The bar room is more casual than the dining room, featuring a cozy dimly lit atmosphere accented by red-and-white checkered tablecloths on its few booth and tables (two of which are high tops) and lots of monkey decor (including light fixtures and the famous wall murals). In the more elegant Art Deco dining room (for which we have twice held reservations and for which we have twice [disappointingly] been seated in the bar instead), a three-panel Ed Sorel mural featuring caricatures of Jazz Age icons (including Frank Sinatra, Fred Astair, Duke Ellington, F. Scott Fitzgerald, Dorothy Parker, Langston Hughes) dominates the walls. (Not only weren’t we seated in the dining room, but during our meal in the bar, the host drew the heavy velvet curtains across the entry to that room so that we couldn’t even take a peek inside at the famous painting.

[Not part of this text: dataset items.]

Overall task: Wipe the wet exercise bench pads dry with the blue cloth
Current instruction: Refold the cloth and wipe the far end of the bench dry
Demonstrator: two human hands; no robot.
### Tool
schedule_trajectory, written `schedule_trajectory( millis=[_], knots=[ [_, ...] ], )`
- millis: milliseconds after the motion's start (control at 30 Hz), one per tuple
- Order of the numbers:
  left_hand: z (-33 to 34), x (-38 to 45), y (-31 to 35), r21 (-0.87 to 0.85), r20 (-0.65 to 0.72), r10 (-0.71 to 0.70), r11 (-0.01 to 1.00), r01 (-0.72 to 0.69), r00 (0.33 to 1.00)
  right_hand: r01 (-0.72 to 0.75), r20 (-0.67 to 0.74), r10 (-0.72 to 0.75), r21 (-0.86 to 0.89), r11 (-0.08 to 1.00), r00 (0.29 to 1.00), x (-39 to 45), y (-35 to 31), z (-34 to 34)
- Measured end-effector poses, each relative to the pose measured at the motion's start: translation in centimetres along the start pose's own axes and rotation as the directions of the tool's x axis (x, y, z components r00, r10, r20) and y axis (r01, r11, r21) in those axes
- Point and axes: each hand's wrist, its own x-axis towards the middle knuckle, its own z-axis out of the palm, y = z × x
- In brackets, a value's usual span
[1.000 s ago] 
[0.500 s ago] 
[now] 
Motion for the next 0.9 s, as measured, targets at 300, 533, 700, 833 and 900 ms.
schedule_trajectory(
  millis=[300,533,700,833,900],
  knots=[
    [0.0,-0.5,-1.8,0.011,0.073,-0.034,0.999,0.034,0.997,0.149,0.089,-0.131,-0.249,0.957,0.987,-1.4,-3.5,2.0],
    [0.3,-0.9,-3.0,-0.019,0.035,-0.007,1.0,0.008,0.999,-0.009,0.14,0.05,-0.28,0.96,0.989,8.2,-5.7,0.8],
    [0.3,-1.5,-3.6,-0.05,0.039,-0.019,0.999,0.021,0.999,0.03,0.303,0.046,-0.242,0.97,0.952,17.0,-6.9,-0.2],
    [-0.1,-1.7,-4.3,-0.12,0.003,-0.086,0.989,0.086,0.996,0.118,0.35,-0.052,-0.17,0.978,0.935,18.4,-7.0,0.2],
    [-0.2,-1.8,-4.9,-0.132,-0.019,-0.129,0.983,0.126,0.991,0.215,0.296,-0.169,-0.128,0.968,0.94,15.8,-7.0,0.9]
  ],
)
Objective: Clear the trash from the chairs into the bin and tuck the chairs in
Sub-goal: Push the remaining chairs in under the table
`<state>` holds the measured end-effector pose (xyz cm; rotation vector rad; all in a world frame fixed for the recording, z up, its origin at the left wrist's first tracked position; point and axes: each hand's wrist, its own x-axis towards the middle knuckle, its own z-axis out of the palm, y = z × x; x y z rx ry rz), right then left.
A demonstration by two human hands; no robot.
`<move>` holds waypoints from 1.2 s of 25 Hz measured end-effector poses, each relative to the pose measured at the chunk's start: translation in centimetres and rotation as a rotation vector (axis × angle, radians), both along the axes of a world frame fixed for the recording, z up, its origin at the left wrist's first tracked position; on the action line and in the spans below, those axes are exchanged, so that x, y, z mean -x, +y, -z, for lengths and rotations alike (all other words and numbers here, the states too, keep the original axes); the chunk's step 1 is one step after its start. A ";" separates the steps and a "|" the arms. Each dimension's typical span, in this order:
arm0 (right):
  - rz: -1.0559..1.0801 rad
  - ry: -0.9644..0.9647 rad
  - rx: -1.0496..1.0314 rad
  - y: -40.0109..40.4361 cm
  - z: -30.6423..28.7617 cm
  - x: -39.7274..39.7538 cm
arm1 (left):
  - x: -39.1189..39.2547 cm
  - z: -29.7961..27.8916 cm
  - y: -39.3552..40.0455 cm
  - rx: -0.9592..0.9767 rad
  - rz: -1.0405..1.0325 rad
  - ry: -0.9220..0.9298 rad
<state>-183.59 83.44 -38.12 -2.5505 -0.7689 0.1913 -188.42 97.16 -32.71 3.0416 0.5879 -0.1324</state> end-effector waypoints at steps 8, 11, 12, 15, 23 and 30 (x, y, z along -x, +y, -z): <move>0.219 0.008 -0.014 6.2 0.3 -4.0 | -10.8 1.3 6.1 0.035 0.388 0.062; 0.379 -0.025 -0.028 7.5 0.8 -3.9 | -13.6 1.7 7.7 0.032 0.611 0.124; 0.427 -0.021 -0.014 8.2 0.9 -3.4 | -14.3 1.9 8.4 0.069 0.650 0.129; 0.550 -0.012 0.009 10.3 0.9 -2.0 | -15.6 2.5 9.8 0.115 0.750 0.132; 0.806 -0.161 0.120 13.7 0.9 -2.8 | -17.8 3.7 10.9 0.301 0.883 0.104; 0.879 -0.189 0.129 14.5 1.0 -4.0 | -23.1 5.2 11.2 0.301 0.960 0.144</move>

The Monkey Bar offers American-style cuisine. We started with two drinks: the Bandito (jalapeno tequila, grapefruit, St. Germain) and the Park City Old Fashioned (their version contains pear liqueur and cinnamon). We snacked on delicious tiny yeasty rolls and butter while we perused the menu. As an appetizer, we shared the excellent steak tartare served with toast points. As our entrees, we ordered their classic cheeseburger (served on a brioche bun with a side of French fries) and the half-roasted chicken (served with Romano beans). For dessert, we shared the sticky toffee pudding, served with vanilla ice cream.

Although we enjoyed our dinner at Monkey Bar, the bar was extremely loud and crowded on the weeknight that we dined. We were hugely disappointed that for a second time, we were seated in the casual bar instead of in the more glamorous dining room.